Impfen oder nicht impfen lassen? Das ist derzeit die Gretchenfrage für viele Menschen, die sich vor der Schweinegrippe schützen wollen. Fünf Ratschläge für die richtige Abwägung im Einzelfall.
Achtung vor politischen Bekundungen und Panikmache: Laut Empfehlung der Ständigen Impfkommission muss sich nicht jeder Mensch gegen die Schweinegrippe impfen lassen. Foto: dpa
Wem wird die Imfpung gegen die Schweinegrippe empfohlen?
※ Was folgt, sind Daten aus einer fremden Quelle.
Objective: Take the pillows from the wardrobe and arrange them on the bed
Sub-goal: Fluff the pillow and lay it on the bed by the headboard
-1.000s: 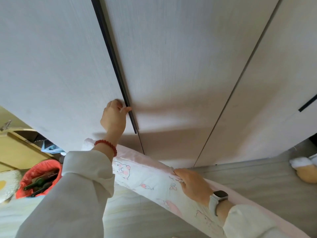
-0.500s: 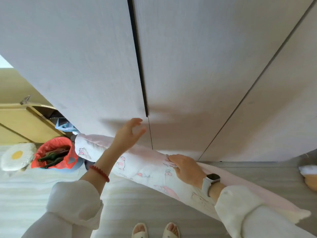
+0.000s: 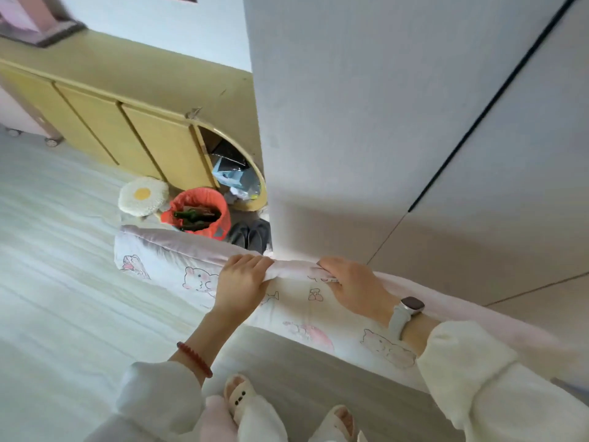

Durch politische Bekundungen und Panikmache entsteht der Eindruck, dass sich die komplette Bevölkerung impfen lassen soll. Die Empfehlung der Ständigen Impfkommission (Stiko), des maßgeblichen 16-köpfigen Expertengremiums, sieht anderes vor: "Die Impfung gegen die Neue Influenza sollte in Abhängigkeit von der Verfügbarkeit der Impfstoffe in folgender Reihenfolge und Abstufung erfolgen:
1. Beschäftigte in Gesundheitsdienst und Wohlfahrtspflege mit Kontakt zu Patienten oder infektiösem Material
2. Personen ab einem Alter von 6 Monaten mit erhöhter gesundheitlicher Gefährdung infolge eines Grundleidens
3. Schwangere (vorzugsweise ab dem zweiten Trimenon) und Wöchnerinnen
4. Haushaltskontaktpersonen, die eine mögliche Infektionsquelle für ungeimpfte Risikopersonen (s. 2. und 3. und Säuglinge unter 6 Monaten) sein können
5. Alle übrigen Personen ab dem Alter von 6 Monaten bis 24 Jahren
6. alle übrigen Personen im Alter von 25 bis 59 Jahren
7. alle übrigen Personen ab 60 Jahren."
Die Stiko schreibt weiter: "Bereits bei der gegenwärtigen Datenlage wird für die Indikationsgruppen 1, 2 und 3 eine Impfung empfohlen. Sollten neue, national und international gewonnene Erkenntnisse zur Epidemiologie oder zu den Impfstoffen dies erfordern, wird die Stiko sofort, spätestens jedoch 4 Wochen nach erstem Einsatz der Impfstoffe, zum weiteren Impfvorgehen bei den Indikationsgruppen 4 bis 7 erneut Stellung nehmen." Eine Impfempfehlung für die gesunde Bevölkerung ist das nicht, auch wenn politisch so getan wird.